Exercise description - In the records below, find the line with "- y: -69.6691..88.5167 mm" and the line with "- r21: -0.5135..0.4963". Print both exactly, along with every line between them, and no other line.

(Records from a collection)
++++++

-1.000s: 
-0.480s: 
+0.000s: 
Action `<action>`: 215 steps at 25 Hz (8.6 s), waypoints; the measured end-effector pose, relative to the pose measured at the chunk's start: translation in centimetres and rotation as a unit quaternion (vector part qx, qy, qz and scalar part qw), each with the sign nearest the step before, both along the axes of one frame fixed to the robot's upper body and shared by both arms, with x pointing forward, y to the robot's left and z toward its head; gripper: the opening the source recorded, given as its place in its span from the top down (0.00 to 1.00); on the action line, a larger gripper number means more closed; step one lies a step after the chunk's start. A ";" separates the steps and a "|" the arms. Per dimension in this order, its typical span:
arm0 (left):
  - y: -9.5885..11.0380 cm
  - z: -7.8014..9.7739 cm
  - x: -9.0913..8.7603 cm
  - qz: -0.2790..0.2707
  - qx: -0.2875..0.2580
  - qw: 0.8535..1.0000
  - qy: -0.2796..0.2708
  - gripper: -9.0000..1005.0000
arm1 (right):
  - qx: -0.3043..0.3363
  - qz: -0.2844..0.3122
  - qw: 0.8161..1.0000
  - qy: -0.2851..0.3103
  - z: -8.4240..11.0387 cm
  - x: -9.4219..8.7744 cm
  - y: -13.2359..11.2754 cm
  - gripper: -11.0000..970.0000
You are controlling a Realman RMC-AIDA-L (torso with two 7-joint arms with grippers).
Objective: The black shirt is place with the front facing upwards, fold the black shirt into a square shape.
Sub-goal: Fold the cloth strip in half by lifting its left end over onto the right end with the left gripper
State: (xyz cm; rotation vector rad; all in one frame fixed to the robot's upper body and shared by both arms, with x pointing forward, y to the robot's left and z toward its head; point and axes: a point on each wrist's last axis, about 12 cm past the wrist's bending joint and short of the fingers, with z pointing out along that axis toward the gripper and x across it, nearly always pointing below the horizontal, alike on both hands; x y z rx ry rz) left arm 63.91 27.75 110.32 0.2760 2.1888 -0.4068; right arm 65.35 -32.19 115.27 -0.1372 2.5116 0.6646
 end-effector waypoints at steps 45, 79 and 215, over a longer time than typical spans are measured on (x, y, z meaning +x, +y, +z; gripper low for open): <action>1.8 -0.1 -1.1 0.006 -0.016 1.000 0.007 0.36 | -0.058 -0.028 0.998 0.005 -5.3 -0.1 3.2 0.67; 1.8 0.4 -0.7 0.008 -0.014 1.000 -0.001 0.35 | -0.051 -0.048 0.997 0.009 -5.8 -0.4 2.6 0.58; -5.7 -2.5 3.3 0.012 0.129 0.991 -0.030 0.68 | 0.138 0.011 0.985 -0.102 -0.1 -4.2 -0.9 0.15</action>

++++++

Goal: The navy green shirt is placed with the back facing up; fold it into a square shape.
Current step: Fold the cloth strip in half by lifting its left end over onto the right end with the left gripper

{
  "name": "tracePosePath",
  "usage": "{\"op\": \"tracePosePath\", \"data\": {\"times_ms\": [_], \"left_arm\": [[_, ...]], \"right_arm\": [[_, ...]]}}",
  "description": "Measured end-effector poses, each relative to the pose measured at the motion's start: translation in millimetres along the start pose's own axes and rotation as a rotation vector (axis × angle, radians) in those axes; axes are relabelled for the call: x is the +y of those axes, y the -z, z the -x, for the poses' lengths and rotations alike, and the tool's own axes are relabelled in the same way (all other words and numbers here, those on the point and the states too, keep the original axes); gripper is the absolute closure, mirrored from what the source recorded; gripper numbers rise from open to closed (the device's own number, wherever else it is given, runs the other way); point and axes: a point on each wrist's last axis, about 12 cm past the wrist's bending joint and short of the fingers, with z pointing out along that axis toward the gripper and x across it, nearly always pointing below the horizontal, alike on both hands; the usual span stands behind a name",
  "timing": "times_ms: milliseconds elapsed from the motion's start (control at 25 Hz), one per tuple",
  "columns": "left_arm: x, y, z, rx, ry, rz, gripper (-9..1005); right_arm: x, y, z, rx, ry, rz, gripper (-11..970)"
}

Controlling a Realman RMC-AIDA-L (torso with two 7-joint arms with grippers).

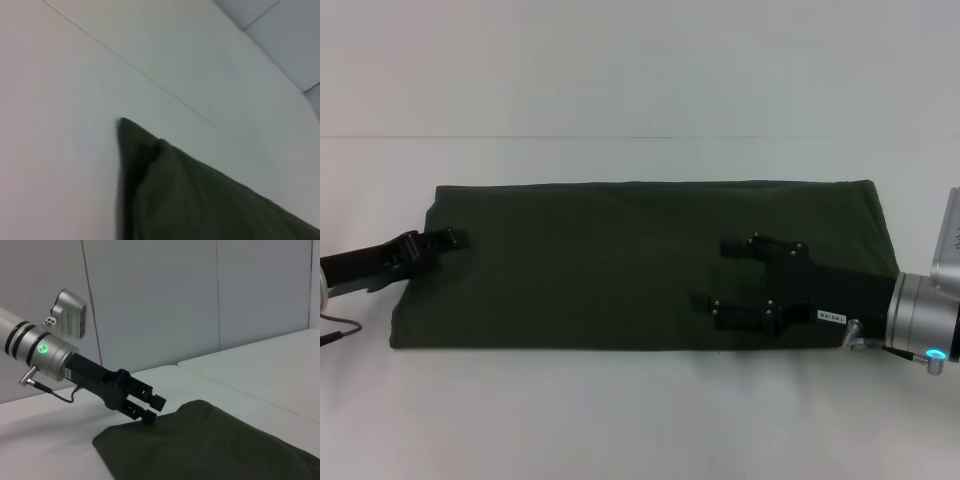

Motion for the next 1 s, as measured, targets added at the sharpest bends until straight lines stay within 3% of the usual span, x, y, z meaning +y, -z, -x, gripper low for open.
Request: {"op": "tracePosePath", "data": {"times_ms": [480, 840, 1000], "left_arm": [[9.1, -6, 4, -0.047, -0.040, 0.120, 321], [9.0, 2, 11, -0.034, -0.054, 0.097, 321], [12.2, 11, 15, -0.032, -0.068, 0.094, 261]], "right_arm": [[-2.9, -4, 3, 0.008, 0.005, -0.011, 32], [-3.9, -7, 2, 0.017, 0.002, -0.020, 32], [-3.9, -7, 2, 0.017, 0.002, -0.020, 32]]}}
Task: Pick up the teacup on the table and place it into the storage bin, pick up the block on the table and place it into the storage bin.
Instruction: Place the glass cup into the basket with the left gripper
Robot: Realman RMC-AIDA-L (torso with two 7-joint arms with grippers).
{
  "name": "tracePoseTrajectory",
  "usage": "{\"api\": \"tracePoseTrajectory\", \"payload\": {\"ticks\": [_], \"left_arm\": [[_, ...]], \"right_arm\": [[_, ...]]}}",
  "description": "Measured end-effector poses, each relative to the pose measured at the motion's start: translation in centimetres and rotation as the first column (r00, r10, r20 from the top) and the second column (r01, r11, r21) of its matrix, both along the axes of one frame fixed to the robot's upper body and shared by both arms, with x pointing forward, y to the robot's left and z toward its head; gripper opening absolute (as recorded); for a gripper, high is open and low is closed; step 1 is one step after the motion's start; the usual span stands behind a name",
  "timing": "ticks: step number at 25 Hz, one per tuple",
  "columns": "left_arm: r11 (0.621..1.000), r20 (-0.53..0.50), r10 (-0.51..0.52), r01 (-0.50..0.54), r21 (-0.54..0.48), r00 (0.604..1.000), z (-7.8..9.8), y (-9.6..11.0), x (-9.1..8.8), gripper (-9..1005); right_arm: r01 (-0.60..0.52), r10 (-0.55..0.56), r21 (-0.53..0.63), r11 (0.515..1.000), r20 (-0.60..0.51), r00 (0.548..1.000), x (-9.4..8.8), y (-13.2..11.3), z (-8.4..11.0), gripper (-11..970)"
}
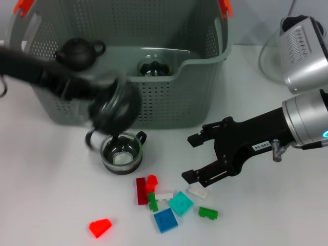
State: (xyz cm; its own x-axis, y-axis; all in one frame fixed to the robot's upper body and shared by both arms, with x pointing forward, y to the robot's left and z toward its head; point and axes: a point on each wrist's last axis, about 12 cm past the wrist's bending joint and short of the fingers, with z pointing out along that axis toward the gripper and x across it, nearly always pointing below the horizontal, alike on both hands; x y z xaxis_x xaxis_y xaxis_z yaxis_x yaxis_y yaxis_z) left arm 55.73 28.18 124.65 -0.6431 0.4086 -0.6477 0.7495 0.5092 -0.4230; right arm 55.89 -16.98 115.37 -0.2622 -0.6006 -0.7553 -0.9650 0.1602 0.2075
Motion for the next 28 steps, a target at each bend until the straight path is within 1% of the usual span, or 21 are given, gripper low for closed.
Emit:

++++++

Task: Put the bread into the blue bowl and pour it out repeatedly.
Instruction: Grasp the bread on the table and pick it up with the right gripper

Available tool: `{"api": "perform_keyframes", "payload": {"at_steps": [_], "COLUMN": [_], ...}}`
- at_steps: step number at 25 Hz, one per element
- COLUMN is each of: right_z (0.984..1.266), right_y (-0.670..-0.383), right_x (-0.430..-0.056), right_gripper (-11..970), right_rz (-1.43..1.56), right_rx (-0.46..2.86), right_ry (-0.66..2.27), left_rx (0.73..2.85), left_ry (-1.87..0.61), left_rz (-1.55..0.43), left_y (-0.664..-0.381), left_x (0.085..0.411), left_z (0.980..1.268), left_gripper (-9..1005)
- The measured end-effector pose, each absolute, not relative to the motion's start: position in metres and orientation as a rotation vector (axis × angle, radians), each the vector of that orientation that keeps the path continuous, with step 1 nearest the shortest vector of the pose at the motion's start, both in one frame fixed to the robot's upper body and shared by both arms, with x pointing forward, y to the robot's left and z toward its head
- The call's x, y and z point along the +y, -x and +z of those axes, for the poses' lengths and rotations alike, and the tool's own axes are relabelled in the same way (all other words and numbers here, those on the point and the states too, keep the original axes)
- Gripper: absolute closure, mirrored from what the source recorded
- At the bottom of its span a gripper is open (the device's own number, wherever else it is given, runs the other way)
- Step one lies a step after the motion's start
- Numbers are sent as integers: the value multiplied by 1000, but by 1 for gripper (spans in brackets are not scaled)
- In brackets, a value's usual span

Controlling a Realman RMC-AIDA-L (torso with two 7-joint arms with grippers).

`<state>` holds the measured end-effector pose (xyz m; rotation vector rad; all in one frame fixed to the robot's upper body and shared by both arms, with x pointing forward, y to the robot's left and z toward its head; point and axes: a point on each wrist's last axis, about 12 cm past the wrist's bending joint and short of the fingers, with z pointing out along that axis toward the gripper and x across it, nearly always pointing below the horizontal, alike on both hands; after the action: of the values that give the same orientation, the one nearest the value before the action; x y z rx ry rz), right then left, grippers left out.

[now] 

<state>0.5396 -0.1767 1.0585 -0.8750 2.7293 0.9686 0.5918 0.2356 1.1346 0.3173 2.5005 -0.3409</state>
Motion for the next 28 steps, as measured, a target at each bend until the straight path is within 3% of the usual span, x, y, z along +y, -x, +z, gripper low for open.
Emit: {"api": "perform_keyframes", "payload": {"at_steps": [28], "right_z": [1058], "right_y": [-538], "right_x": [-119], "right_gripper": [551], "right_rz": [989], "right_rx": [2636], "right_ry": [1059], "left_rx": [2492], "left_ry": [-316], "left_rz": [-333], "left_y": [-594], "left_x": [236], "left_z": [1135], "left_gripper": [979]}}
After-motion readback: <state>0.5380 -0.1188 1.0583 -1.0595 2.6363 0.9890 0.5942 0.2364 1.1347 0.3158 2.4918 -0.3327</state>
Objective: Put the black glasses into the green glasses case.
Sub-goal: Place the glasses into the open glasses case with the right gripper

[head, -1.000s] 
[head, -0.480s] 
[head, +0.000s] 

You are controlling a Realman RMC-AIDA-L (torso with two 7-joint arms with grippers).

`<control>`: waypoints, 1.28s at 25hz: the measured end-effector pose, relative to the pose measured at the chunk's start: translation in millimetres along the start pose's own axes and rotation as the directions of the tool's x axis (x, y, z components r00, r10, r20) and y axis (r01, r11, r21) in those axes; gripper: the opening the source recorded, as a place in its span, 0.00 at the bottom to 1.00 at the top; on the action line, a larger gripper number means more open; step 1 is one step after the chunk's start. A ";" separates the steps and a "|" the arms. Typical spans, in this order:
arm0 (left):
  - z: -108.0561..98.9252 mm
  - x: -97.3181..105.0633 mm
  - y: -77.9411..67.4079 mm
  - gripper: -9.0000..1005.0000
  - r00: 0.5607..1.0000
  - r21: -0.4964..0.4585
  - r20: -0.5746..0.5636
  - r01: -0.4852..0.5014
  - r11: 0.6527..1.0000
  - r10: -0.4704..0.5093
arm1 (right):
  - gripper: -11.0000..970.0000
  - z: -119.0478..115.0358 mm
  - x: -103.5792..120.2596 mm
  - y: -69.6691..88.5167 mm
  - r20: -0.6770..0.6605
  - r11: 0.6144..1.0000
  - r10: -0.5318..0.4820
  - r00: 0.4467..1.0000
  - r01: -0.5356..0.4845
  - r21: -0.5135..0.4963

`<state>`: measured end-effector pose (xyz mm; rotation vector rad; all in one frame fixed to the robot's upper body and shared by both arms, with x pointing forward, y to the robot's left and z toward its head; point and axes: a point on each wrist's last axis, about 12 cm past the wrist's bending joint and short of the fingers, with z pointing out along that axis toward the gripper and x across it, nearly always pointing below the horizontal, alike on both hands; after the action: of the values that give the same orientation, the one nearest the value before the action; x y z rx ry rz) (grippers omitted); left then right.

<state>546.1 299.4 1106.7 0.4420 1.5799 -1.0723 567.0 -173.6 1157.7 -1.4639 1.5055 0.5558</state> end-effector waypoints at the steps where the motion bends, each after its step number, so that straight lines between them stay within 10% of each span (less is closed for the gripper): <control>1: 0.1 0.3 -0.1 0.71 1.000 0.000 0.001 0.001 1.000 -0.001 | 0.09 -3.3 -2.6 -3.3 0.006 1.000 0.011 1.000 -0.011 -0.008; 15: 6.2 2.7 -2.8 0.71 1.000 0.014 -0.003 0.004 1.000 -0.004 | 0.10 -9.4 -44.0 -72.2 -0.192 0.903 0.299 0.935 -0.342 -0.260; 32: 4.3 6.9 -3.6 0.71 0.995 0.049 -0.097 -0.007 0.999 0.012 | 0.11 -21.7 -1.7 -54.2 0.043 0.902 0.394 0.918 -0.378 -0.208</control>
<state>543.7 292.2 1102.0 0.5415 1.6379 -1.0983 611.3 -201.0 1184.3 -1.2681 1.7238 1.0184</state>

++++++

Answer to this task -
  - y: -69.6691..88.5167 mm
  - r20: -0.6770..0.6605
  - r11: 0.6144..1.0000
  - r10: -0.5318..0.4820
  - r00: 0.4467..1.0000
  - r01: -0.5356..0.4845
  - r21: -0.5135..0.4963

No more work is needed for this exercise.